Supplied information
____

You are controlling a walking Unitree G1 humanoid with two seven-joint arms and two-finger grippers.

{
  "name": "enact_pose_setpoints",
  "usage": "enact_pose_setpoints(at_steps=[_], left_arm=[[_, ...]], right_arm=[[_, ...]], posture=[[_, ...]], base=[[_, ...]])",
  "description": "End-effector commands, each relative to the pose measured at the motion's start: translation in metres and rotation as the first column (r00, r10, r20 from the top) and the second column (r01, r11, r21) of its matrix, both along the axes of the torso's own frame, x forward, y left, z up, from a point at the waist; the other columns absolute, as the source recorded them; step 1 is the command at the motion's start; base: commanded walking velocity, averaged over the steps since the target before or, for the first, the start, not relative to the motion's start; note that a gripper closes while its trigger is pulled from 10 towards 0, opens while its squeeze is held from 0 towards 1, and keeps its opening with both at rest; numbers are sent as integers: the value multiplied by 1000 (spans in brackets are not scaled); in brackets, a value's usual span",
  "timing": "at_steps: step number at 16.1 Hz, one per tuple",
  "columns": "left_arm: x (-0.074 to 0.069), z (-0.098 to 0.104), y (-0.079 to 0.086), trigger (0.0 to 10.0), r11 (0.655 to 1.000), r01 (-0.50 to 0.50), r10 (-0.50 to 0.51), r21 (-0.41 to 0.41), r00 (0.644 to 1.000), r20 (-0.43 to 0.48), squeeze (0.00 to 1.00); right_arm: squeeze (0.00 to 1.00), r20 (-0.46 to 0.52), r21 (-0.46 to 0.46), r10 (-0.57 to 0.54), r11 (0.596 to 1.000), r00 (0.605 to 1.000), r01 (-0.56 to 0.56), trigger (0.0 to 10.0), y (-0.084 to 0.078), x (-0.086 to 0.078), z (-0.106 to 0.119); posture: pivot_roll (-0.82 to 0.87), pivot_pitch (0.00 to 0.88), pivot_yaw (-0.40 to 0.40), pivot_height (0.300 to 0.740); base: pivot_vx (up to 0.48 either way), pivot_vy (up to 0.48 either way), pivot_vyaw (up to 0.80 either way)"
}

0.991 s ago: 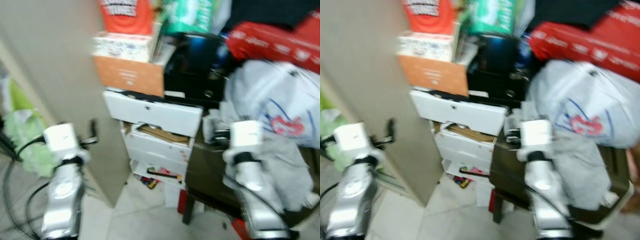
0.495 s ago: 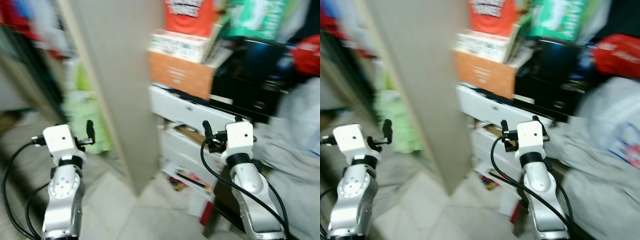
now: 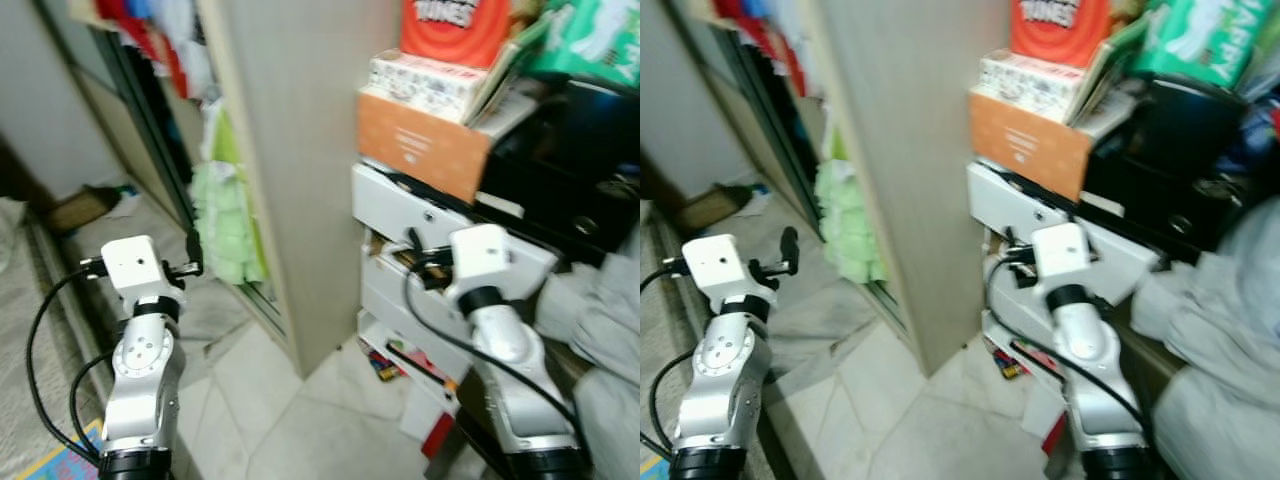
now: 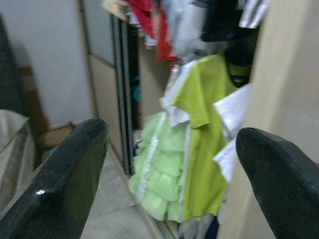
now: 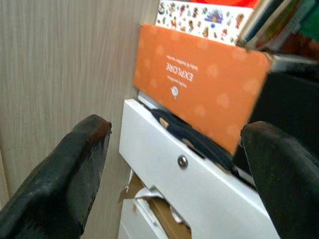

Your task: Clean up the room

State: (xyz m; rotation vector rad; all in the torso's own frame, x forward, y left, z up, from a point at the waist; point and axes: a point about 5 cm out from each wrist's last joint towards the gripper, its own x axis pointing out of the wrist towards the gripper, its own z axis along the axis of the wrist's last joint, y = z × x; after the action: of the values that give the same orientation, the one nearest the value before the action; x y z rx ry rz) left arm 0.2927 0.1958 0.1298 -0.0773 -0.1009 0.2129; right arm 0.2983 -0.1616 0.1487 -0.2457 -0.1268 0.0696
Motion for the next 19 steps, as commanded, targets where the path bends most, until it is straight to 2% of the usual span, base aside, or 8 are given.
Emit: enact_pose_setpoints(at_steps=[1, 4, 9, 11, 13, 16, 19], left_arm=[[-2, -2, 8, 10000, 1000, -28, 28, 1, 1000, -11, 0], [-7, -10, 1, 10000, 1000, 9, -10, -27, 999, -33, 0], [0, -6, -5, 10000, 996, 28, -31, -80, 999, -41, 0], [1, -5, -3, 10000, 998, 31, -33, -60, 999, -31, 0], [3, -5, -3, 10000, 996, 35, -38, -79, 999, -31, 0], [7, 1, -9, 10000, 995, 63, -64, -77, 998, -14, 0], [2, -1, -7, 10000, 997, 45, -46, -69, 999, -4, 0]], right_arm=[[0, 8, 17, 18, 1000, 1000, -18, 10000, 6, 1, 2], [0, -2, -1, 19, 1000, 1000, -19, 10000, 2, -7, -3], [0, 28, 11, 36, 999, 999, -36, 10000, 7, 4, 5], [0, 30, 10, 40, 999, 999, -41, 10000, 8, 5, 6], [0, 34, 8, 33, 999, 999, -34, 10000, 6, 6, 7], [0, 52, -8, 44, 999, 998, -43, 10000, 7, 10, 10], [0, 50, 5, 38, 999, 998, -39, 10000, 7, 6, 7]], posture=[[-133, 0, 64, 740], [-139, 0, 62, 740], [-132, 0, 60, 740], [-135, 0, 62, 740], [-143, 0, 70, 740], [-140, 0, 69, 740], [-131, 0, 64, 740]], base=[[0, 0, 800], [0, 0, 800], [0, 0, 800], [0, 0, 800], [0, 0, 800], [0, 0, 800], [0, 0, 800]])
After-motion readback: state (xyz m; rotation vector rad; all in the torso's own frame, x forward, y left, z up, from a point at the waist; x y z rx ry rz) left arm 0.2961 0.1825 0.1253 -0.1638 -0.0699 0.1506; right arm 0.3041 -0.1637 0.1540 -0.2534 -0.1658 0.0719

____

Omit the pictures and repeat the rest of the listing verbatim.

Exercise response
You are controlling a walking Unitree G1 humanoid with two seven-joint arms and two-finger grippers.

{
  "name": "enact_pose_setpoints",
  "usage": "enact_pose_setpoints(at_steps=[_], left_arm=[[_, ...]], right_arm=[[_, ...]], posture=[[_, ...]], base=[[_, ...]])",
  "description": "End-effector commands, each relative to the pose measured at the motion's start: translation in metres and rotation as the first column (r00, r10, r20 from the top) and the second column (r01, r11, r21) of its matrix, both along the axes of the torso's own frame, x forward, y left, z up, from a point at the waist; the other columns absolute, as the source recorded them; step 1 is the command at the motion's start; base: commanded walking velocity, averaged over the steps since the target before or, for the first, the start, not relative to the motion's start; note that a gripper closes while its trigger is pulled from 10 towards 0, opens while its squeeze is held from 0 towards 1, and keeps its opening with both at rest; numbers are sent as integers: the value multiplied by 1000 (spans in brackets are not scaled); in brackets, a value's usual span",
  "timing": "at_steps: step number at 16.1 Hz, one per tuple",
  "columns": "left_arm: x (-0.074 to 0.069), z (-0.098 to 0.104), y (-0.079 to 0.086), trigger (0.0 to 10.0), r11 (0.655 to 1.000), r01 (-0.50 to 0.50), r10 (-0.50 to 0.51), r21 (-0.41 to 0.41), r00 (0.644 to 1.000), r20 (-0.43 to 0.48), squeeze (0.00 to 1.00); right_arm: squeeze (0.00 to 1.00), r20 (-0.46 to 0.52), r21 (-0.46 to 0.46), r10 (-0.57 to 0.54), r11 (0.596 to 1.000), r00 (0.605 to 1.000), r01 (-0.56 to 0.56), trigger (0.0 to 10.0), y (-0.084 to 0.078), x (-0.086 to 0.078), z (-0.106 to 0.119); posture: pivot_roll (-0.82 to 0.87), pivot_pitch (0.00 to 0.88), pivot_yaw (-0.40 to 0.40), pivot_height (0.300 to 0.740); base: pivot_vx (up to 0.48 either way), pivot_vy (up to 0.48 either way), pivot_vyaw (up to 0.80 either way)"
}

0.991 s ago: 
0.495 s ago: 
now: 
now: 
now: 

Your task: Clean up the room

State: (xyz m; rotation vector rad; all in the torso's own frame, x forward, y left, z up, from a point at the waist; point and axes: a point about 5 cm out from each wrist's last joint towards the gripper, its own x axis pointing out of the wrist towards the gripper, its own z axis along the axis of the wrist's last joint, y = z × x; after the action: of the values that give the same orientation, the one nearest the value before the action; x y z rx ry rz) left arm 0.2927 0.1958 0.1298 -0.0773 -0.1009 0.2129; right arm 0.2983 -0.1616 0.1487 -0.2457 -0.1268 0.0696
Motion for the next 19 steps, as commanded, targets where the path bends most, until it is straight to 2% of the usual span, base aside, or 8 are given.
Emit: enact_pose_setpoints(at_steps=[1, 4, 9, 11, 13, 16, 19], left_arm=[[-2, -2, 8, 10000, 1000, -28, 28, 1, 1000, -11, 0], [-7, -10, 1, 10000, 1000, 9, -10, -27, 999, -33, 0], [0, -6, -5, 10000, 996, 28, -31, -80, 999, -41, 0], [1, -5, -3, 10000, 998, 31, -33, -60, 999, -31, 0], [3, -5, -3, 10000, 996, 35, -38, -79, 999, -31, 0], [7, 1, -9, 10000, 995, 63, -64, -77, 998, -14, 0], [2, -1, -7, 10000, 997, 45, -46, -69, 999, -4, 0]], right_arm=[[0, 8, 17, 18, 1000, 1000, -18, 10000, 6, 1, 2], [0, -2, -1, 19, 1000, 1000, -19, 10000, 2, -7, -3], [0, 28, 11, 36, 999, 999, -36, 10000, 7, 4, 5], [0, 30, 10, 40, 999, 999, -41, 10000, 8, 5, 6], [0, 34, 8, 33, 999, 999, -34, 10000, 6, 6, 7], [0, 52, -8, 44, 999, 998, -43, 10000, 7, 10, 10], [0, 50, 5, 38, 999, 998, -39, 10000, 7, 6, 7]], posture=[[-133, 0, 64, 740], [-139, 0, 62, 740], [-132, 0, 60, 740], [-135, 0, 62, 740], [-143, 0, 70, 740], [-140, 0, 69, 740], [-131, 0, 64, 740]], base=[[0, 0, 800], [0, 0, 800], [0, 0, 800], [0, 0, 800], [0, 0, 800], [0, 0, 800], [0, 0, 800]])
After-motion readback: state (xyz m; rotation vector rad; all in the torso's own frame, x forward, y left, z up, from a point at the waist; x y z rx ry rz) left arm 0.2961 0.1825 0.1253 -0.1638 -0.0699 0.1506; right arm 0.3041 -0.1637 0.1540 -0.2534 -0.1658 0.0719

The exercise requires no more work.